L’Algérie s’est invitée fortuitement dans l’échange qu’a eu le président Macron avec des praticiens sur le rôle des médecins étrangers dans le fonctionnement des hôpitaux français et leur situation précaire.
Une sortie musclée sur fond de débat diplomatique. Emmanuel Macron a haussé le ton. Interpellé par un médecin formé à Oran, le président a lancé : « allez le dire à tous les mabouls qui disent qu’il faut se fâcher avec l’Algérie ».

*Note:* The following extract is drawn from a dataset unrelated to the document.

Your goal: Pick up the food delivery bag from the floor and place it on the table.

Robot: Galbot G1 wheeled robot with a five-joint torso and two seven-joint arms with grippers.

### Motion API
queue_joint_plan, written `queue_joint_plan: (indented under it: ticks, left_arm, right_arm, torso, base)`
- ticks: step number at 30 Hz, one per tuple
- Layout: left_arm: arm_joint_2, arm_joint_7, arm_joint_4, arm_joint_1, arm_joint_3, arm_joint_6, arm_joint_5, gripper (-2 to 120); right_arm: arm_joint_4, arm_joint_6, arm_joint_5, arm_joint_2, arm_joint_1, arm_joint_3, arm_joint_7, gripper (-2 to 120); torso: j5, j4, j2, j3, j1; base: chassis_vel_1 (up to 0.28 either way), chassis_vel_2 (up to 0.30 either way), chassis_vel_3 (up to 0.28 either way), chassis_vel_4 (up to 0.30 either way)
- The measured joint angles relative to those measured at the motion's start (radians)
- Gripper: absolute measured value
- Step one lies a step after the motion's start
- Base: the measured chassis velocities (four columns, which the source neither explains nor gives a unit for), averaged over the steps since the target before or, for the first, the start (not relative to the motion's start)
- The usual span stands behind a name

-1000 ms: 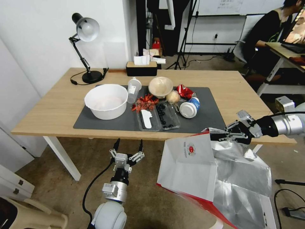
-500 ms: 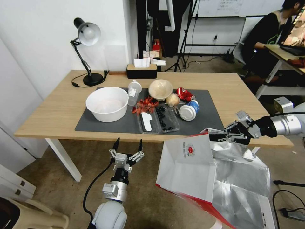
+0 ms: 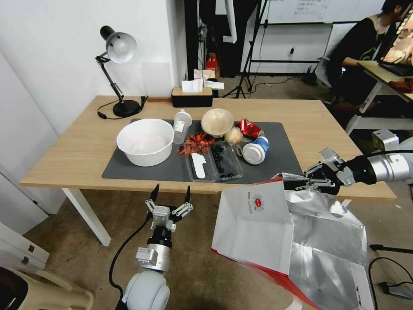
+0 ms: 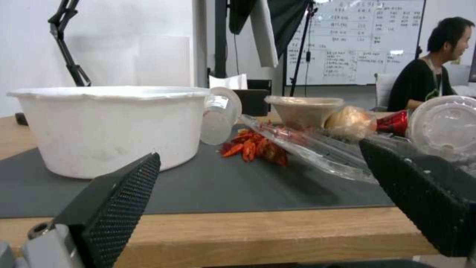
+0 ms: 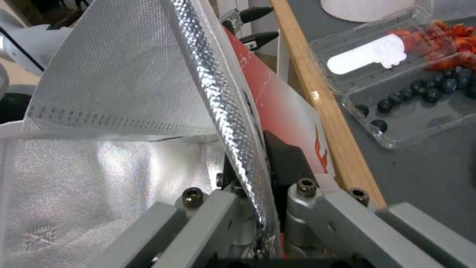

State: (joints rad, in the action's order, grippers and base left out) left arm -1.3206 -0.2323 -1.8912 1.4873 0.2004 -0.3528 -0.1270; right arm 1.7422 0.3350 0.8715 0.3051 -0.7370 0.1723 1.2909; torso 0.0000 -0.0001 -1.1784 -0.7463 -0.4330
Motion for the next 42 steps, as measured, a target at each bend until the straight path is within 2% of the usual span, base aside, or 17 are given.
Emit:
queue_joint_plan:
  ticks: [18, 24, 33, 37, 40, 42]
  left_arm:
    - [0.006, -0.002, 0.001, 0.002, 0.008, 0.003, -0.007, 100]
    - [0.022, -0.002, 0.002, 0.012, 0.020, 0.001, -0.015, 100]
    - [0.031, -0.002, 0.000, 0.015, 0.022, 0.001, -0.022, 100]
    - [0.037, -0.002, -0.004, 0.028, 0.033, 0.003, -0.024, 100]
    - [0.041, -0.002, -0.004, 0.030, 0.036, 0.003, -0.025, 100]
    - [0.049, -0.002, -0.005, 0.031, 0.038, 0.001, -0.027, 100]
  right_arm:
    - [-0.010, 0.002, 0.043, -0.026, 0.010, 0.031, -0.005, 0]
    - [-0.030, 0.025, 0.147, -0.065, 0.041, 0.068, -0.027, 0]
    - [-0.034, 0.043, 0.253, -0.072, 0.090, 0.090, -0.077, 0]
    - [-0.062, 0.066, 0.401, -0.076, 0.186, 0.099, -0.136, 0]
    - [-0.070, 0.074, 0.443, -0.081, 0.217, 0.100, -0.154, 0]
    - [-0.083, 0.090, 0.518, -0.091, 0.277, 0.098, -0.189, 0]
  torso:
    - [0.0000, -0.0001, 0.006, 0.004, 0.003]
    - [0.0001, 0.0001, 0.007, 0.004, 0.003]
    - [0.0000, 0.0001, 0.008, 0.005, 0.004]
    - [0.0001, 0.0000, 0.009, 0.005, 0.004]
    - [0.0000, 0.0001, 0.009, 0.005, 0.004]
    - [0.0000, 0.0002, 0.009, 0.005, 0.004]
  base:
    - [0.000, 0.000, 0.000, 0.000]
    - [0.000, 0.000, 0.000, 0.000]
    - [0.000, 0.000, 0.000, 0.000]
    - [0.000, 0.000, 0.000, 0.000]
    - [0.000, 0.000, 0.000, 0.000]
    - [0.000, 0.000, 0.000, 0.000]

Une déclaration directe, qui vise les tenants d’une ligne dure avec Alger. Sans le nommer, le chef de l’État adresse un message clair à son ancien ministre de l’Intérieur, Bruno Retailleau, partisan d’un rapport de force avec le pays nord-africain.
« C’est un truc qui me rend dingue ! Ils font de la médecine et le jour où il faut les titulariser, faut repasser un concours ! On a un système qui marche sur la tête ! », s’est emporté le président français à propos de ce qui est appelé en France les Padhue, ou praticiens à diplôme hors Union européenne.
La majorité de ces médecins est formée dans les pays du Maghreb. L’Algérie arrive largement en tête avec 38,8 %, suivie de la Tunisie 17%. Une réalité qui reflète des liens historiques, mais aussi une forme de dépendance.
Dans certains services hospitaliers, leur présence est déterminante, notamment en gériatrie, en pédiatrie ou encore en chirurgie. Ils interviennent là où les besoins sont les plus urgents. Cette contribution est d’autant plus visible dans les zones sous-dotées. Dans certains départements, près d’un médecin sur deux a obtenu son diplôme à l’étranger.